Etienne Faure, Tête en bas

L’ins­tinct de contrariété

Poète spé­cia­liste de la vision et de l’art du déca­drage, Etienne Faure joue des varia­tions de focale et d’angle pro­pices à des rap­pro­che­ments inat­ten­dus, avec sou­vent une dis­tance dans la dis­tance en fin de poème.
Le théâtre de la langue, avec une constance iro­nique, accorde une atten­tion minu­tieuse aux gestes, aux façons de faire, aux expres­sions lar­ge­ment par­ta­gées tels des secrets exhi­bés en ses poèmes. Existe un équi­libre entre rap­pro­che­ment et éloi­gne­ment dans une écri­ture volon­tai­re­ment dérou­tante (à l’image de la figure qu’induit le titre) afin de créer des mises en pers­pec­tive d’un en-dehors ou d’un après-coup.

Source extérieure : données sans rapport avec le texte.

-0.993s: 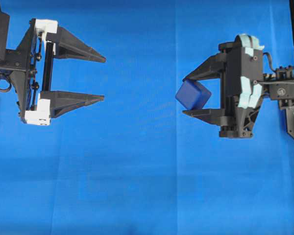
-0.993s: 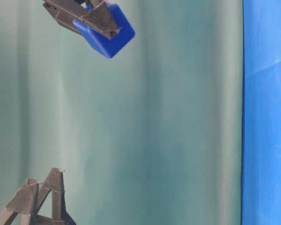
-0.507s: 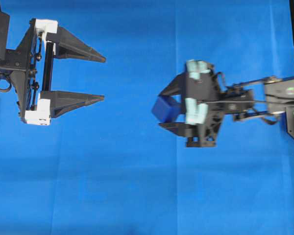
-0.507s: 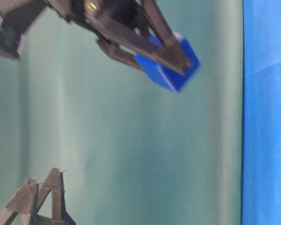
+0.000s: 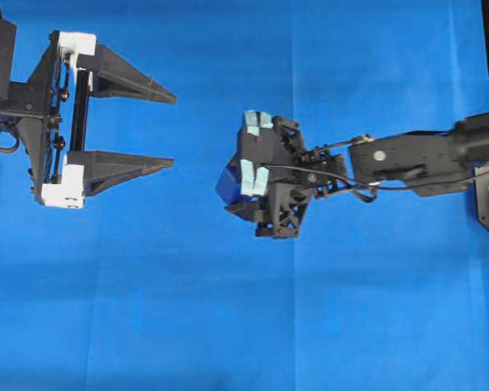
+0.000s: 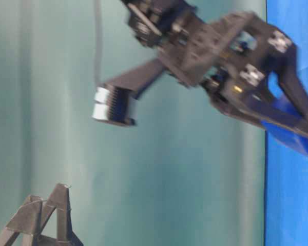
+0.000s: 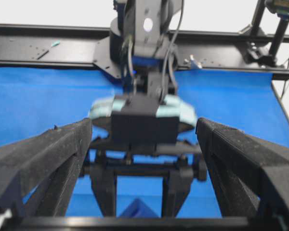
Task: Handover the blue block to the right arm after grasping it with the left arm, then place it in the designated position.
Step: 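Lower the cube with the right gripper onto the table center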
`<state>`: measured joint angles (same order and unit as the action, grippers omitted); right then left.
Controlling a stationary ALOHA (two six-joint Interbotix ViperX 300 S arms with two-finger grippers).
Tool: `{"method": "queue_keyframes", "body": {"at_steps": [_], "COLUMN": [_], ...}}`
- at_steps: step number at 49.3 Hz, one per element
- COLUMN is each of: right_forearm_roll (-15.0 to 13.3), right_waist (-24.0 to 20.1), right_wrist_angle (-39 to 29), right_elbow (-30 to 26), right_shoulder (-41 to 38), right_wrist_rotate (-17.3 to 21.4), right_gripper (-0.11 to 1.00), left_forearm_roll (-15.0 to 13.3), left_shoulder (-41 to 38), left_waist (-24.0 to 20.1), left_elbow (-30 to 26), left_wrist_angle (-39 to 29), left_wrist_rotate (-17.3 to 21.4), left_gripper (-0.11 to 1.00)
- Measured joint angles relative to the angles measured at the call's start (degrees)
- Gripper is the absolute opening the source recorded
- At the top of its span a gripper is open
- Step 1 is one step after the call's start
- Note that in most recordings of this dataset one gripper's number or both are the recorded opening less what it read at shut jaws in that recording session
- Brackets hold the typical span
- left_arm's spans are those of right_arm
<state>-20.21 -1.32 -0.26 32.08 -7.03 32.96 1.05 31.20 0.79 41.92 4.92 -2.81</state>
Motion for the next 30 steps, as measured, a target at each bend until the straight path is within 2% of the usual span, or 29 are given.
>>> {"method": "queue_keyframes", "body": {"at_steps": [11,30], "right_forearm_roll": [0.88,2.55], "right_waist": [-0.26,-0.18], "right_wrist_angle": [5.36,6.33], "right_elbow": [-2.29,-6.68], "right_shoulder": [-5.8,-12.48], "right_wrist_rotate": [0.0,0.0], "right_gripper": [0.56,0.56], "left_forearm_roll": [0.0,0.0], "left_shoulder": [0.0,0.0], "left_waist": [0.0,-0.09], "left_elbow": [0.09,0.09], "left_wrist_angle": [0.0,0.0], "left_wrist_rotate": [0.0,0.0], "left_gripper": [0.93,0.93]}}
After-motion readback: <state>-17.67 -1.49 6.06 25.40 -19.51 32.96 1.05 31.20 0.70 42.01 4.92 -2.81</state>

Une telle pos­ture crée des motifs incer­tains « même lorsque l’amour dans la marge à la ver­ti­cale, tisse fina­le­ment par-dessus les phrases » de l’inextricable ren­ver­sant for­cé­ment lorsque la boîte crâ­nienne « com­po­sée d’os, de cer­velle et de nerfs secoue ses sou­ve­nirs mêlés ». La tête ainsi « levée » prend une réso­nance par­ti­cu­lière en un coup lancé à elle-même.
Mais c’est une manière d’alléger la gra­vité et d’éloigner le pathos par ins­tinct de contra­riété en sor­tant le poème de toute solen­nité. Le rire et une « ivresse de la beauté » teintent ce qui nous pend tous au nez : la mort que l’on se donne ou qui nous est donnée.

jean-paul gavard-perret

Etienne Faure, Tête en bas, Gal­li­mard, coll. Blanche,  2018.